Your goal: Entries below include pictures. Output exactly the lines from the one with "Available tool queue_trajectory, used" down to the one with "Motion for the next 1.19", both ends included, and leave the pictures out.

Recorded information:
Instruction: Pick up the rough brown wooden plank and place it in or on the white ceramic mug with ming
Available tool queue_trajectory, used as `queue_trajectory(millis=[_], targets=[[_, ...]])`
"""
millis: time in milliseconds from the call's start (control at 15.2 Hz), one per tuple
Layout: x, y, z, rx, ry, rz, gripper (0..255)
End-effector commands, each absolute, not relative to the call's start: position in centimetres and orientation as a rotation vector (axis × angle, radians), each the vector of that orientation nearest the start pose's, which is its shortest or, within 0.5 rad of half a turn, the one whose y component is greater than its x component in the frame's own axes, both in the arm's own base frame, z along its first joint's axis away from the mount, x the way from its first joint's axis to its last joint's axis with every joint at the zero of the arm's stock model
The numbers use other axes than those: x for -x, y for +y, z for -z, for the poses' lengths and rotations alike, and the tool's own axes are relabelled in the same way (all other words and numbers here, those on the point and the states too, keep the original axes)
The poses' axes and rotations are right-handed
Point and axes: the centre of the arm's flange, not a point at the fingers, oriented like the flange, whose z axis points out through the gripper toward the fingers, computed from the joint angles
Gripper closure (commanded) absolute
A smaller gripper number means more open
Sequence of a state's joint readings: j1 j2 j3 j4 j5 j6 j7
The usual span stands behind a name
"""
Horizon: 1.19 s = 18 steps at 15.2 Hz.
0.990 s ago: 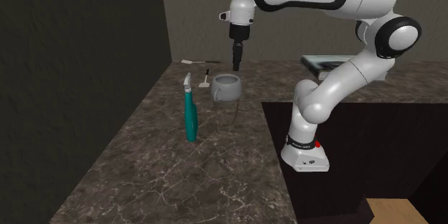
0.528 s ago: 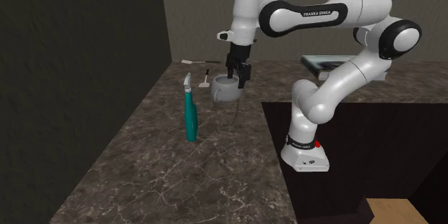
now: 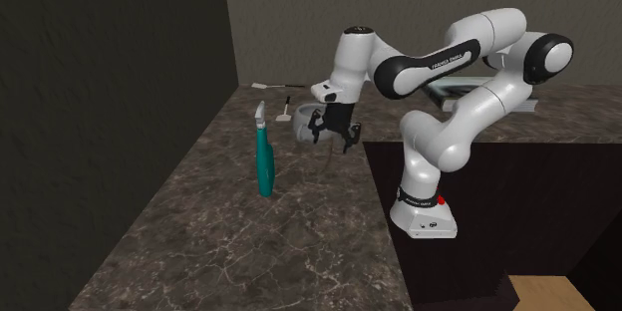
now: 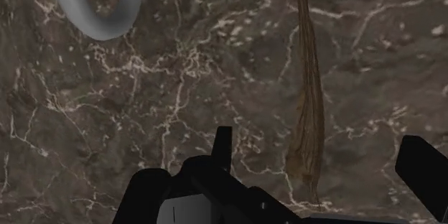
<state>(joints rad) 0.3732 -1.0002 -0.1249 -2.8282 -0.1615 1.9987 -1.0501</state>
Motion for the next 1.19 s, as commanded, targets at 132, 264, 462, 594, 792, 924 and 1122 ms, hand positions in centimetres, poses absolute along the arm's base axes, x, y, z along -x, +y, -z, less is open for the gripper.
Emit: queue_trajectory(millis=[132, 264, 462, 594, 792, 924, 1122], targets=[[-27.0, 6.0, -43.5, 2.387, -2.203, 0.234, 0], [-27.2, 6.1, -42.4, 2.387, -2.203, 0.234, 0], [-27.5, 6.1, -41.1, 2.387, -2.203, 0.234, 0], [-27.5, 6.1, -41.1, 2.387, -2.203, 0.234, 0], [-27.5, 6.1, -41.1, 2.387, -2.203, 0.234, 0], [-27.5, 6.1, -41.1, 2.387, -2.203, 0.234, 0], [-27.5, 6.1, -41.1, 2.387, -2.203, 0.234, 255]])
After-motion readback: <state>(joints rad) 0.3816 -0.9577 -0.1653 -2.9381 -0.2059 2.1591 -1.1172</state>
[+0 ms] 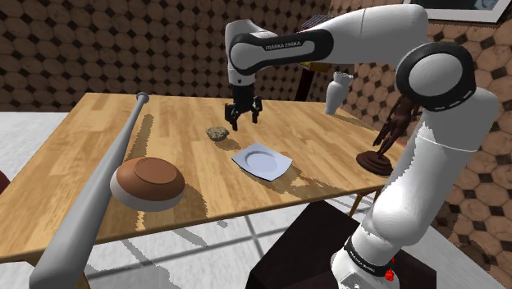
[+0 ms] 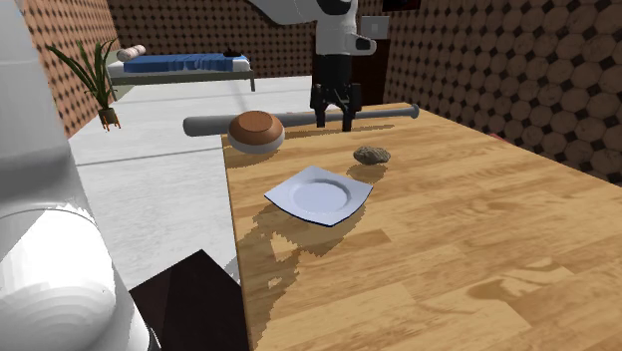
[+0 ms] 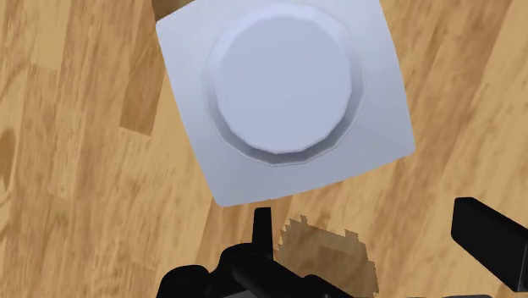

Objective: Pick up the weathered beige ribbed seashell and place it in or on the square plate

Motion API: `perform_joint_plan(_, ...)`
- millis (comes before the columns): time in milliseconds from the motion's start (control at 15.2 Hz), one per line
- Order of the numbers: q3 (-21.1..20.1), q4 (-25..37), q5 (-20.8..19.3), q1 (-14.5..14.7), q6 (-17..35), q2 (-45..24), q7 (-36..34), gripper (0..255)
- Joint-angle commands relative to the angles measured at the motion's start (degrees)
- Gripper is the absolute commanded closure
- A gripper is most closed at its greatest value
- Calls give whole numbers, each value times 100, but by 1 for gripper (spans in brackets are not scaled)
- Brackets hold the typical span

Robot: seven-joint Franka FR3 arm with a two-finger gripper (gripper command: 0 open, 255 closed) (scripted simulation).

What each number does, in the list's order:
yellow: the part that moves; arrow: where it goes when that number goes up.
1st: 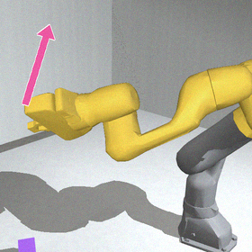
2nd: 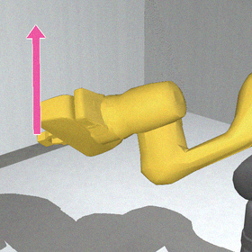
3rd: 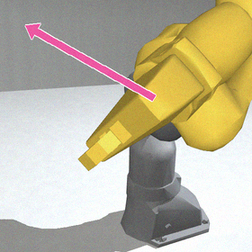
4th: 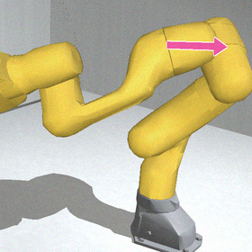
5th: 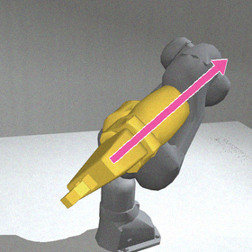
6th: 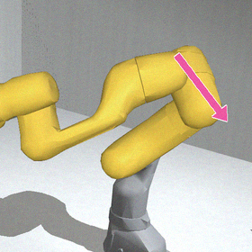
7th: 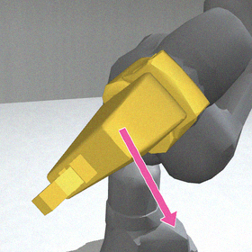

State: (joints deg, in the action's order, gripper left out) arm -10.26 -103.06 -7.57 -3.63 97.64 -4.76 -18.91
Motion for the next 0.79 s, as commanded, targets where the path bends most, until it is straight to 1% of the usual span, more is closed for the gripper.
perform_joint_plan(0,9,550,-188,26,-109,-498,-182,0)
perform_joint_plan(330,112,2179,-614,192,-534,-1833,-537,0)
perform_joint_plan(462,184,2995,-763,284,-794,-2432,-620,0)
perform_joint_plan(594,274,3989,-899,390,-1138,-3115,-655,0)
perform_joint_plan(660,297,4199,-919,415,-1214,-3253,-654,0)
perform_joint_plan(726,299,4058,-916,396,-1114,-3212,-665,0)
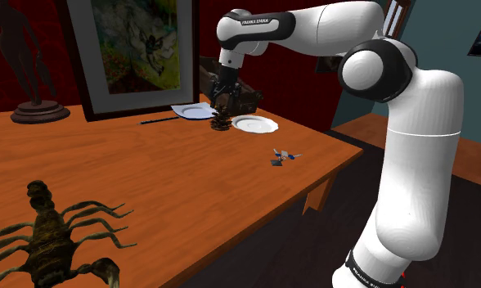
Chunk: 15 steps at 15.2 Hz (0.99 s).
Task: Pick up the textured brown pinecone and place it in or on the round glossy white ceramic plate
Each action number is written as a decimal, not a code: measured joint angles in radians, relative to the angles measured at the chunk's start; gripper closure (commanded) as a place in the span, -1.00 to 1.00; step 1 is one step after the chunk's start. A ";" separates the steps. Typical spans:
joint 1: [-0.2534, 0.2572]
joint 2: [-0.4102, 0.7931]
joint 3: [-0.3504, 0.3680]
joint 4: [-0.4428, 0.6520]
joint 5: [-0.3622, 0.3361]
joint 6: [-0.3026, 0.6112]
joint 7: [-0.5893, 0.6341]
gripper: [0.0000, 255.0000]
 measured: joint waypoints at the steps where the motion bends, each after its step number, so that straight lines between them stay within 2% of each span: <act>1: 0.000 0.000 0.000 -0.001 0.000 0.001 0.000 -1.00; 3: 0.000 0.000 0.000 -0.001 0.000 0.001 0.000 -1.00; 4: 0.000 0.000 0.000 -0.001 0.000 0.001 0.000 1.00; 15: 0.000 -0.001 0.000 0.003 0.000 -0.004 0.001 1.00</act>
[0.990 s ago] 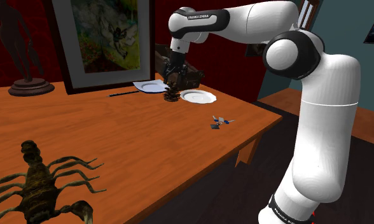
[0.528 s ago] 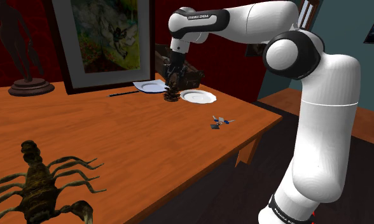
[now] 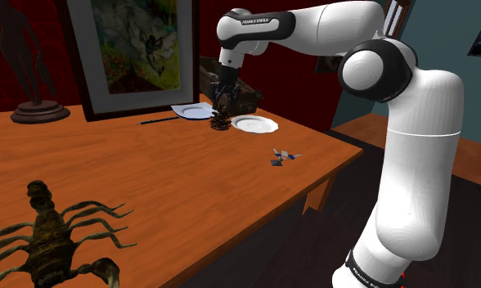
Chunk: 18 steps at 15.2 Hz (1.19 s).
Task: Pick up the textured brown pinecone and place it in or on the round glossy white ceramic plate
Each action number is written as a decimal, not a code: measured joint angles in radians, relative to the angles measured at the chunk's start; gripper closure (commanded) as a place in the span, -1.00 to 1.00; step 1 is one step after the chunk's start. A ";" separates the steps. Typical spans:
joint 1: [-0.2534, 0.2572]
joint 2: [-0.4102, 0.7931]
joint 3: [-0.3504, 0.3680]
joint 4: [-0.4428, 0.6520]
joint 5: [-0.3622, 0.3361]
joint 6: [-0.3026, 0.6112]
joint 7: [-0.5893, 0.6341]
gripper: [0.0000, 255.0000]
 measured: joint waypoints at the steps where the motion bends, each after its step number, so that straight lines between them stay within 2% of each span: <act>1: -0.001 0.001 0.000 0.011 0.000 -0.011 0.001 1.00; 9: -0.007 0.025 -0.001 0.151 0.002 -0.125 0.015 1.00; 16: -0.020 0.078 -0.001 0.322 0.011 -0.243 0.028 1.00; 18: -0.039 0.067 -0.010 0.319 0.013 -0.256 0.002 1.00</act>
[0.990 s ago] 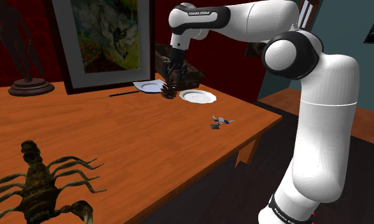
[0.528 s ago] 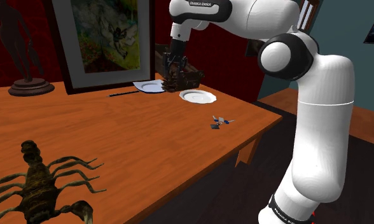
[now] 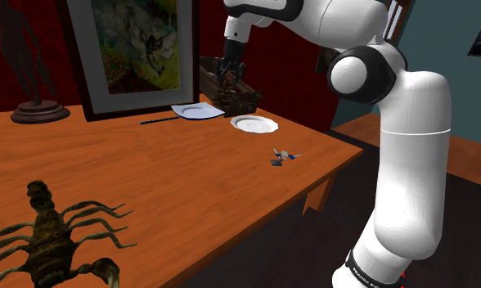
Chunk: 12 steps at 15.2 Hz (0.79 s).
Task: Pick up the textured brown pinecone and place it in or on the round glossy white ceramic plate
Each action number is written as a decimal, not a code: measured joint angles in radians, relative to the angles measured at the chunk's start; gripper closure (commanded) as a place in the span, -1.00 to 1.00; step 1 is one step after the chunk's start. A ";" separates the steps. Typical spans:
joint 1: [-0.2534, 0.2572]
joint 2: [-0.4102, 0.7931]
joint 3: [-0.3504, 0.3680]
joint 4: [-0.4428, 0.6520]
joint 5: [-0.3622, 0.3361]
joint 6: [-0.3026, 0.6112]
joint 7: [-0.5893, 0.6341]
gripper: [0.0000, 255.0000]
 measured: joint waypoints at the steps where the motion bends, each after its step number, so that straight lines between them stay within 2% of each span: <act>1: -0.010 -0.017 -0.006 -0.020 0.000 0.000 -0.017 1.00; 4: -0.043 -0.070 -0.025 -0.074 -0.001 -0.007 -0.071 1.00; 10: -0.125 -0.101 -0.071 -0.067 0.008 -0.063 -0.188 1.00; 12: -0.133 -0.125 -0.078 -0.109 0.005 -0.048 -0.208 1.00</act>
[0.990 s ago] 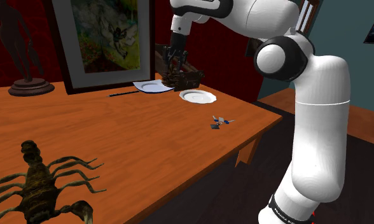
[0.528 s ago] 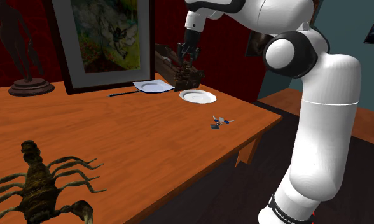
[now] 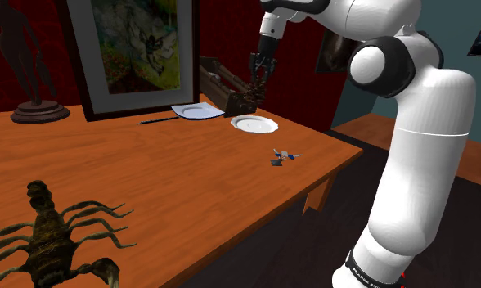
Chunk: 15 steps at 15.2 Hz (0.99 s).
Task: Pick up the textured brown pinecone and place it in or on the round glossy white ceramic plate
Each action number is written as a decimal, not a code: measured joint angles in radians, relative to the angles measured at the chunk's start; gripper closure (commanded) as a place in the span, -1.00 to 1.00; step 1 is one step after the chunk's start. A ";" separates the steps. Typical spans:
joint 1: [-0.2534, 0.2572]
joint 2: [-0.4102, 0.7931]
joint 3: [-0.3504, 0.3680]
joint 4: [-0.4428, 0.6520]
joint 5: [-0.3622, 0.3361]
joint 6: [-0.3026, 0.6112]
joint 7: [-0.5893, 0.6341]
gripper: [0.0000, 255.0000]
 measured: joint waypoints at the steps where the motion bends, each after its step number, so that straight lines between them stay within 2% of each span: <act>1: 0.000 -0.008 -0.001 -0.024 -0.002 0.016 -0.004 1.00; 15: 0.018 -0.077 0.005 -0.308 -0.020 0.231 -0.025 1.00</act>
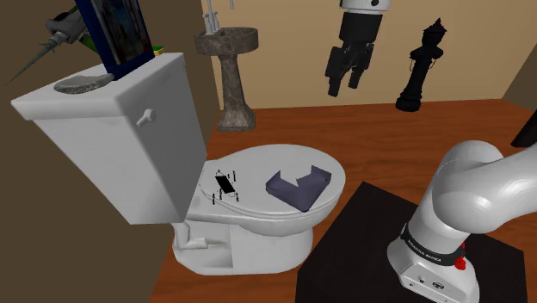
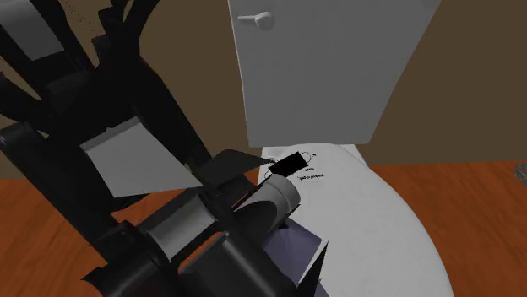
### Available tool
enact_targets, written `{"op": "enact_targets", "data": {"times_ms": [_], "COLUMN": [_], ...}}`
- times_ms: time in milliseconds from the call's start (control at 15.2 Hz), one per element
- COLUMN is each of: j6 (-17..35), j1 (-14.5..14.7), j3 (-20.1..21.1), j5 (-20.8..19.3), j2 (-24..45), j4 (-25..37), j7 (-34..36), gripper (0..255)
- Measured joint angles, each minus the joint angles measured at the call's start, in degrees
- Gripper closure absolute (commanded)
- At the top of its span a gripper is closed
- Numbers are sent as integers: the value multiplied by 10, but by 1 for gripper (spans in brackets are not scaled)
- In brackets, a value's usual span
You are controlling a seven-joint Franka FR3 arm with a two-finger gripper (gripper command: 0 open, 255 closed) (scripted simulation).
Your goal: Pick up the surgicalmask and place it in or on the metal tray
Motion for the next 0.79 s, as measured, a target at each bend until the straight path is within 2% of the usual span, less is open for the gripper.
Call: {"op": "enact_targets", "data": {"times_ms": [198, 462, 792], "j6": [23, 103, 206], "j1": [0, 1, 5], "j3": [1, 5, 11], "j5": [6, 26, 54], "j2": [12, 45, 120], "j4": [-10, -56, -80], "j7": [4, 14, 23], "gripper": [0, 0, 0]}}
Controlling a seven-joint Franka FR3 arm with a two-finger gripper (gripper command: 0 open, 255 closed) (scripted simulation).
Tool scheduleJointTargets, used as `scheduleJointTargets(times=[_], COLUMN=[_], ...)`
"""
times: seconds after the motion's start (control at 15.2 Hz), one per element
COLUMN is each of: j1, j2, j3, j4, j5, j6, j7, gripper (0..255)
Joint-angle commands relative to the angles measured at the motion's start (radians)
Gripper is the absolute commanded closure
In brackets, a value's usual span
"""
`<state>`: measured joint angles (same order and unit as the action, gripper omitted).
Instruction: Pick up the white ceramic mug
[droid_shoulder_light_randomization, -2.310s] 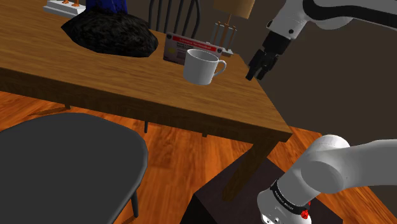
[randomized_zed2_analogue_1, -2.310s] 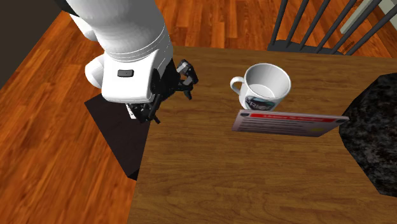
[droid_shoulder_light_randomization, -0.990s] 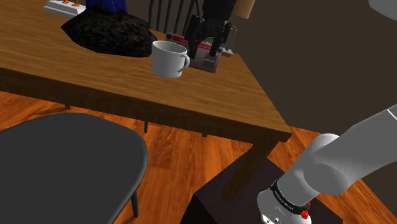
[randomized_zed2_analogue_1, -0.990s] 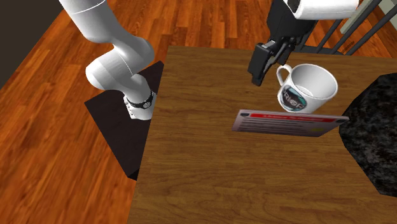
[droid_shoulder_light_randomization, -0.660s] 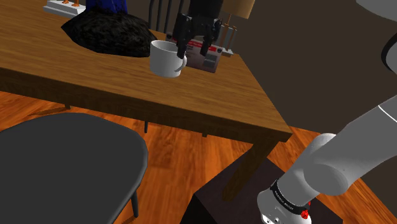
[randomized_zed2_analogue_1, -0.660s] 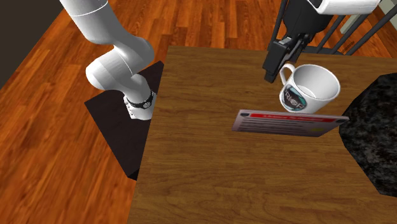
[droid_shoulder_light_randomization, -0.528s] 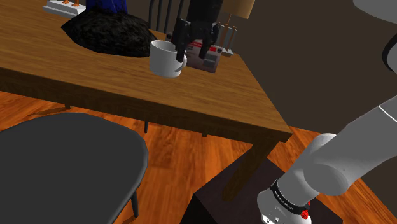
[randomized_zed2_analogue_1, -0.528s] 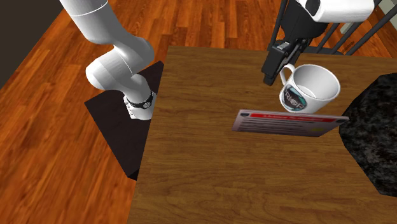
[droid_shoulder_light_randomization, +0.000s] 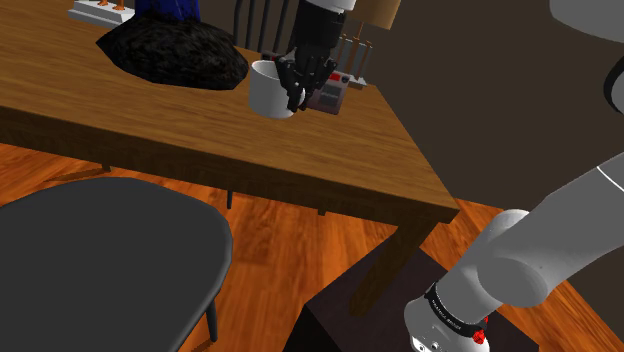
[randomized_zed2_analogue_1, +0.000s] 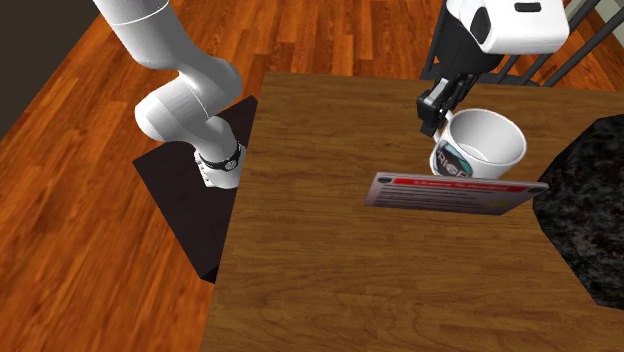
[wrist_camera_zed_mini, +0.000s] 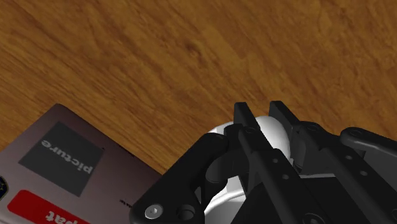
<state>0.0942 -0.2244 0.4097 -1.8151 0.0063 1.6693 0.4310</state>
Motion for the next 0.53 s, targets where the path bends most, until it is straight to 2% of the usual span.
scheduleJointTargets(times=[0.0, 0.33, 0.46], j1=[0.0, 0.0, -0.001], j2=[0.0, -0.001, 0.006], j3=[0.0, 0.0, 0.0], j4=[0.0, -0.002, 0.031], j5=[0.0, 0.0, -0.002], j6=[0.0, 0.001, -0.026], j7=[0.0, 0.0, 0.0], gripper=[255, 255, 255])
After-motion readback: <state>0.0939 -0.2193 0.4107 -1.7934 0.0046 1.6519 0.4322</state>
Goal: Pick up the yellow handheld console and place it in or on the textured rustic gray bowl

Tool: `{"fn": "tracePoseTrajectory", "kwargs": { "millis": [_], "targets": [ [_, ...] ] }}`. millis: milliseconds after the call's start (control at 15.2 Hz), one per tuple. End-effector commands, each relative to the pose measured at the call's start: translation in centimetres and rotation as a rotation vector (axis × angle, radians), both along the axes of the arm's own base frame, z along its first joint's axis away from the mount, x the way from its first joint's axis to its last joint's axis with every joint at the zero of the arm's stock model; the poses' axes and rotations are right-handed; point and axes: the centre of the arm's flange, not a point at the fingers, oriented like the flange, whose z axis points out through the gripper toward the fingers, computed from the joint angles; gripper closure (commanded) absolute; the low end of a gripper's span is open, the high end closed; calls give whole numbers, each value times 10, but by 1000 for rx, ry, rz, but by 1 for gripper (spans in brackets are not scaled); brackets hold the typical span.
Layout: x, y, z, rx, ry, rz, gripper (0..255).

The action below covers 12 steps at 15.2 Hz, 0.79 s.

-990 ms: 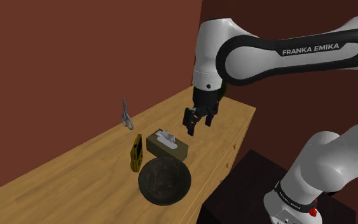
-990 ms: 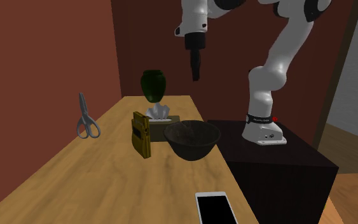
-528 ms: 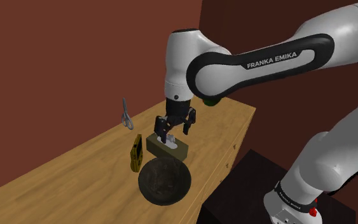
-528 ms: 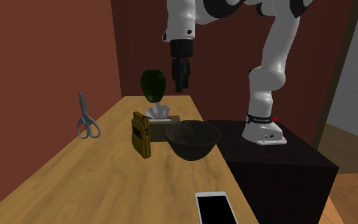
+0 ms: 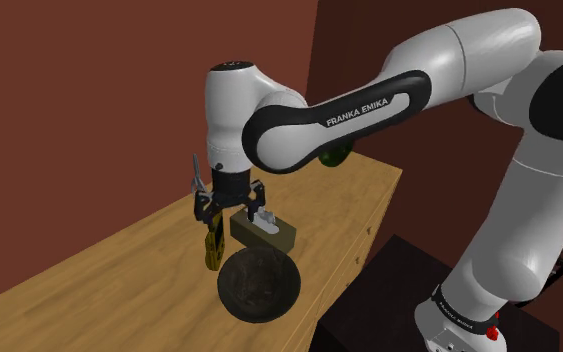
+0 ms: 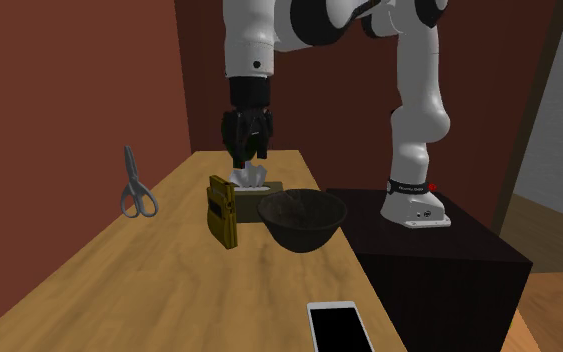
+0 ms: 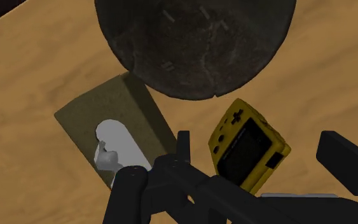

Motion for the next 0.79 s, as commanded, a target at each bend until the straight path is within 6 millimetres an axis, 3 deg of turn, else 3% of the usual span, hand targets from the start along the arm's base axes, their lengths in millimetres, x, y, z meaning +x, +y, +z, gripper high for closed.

Answer area:
Available tool queue_trajectory, used as `queue_trajectory(millis=[_], targets=[[_, ...]])`
"""
millis: time in milliseconds from the call's start (control at 15.2 Hz), one per tuple
Layout: x, y, z, rx, ry, rz, gripper (0..255)
End-effector commands, each absolute, not relative to the call's start: position in centimetres and orientation as a rotation vector (axis × angle, radians), each the vector of that orientation nearest the start pose's, which is its shortest or, within 0.5 rad of half a turn, the one whose y component is greater than its x component in the frame's own axes, both in the arm's own base frame, z along its first joint's axis away from the mount, x the way from its first joint's axis to its last joint's axis with every joint at the zero of the arm's stock model
The numbers use other axes than those: x for -x, y for +y, z for -z, for the poses' lengths and rotations alike, and the tool's own axes are relabelled in the same way (all other words and numbers here, those on the point and the states too, keep the original axes)
The poses' axes and rotations are right-handed
Point and axes: the centre of the arm's flange, not a point at the fingers, oriented like the flange, whose z axis points out through the gripper toward the fingers, computed from the joint angles
Gripper closure (commanded) absolute
A smaller gripper number means more open
Sequence of a state's joint readings: j1 j2 j3 j4 j5 j6 j7
The usual span stands behind a name
"""
Horizon: 1.19 s = 18 steps at 15.2 Hz.
0.990 s ago: 
0.528 s ago: 
now: 
now: 
<state>(joints rad) 0.3732 -1.0002 -0.1249 -2.8282 -0.1615 1.9987 -1.0501</state>
Motion for the next 1.19 s, as commanded, targets at 132, 264, 462, 594, 792, 924 and 1122 ms, hand positions in centimetres, poses absolute along the arm's base axes, x, y, z along -x, +y, -z, less is open for the gripper.

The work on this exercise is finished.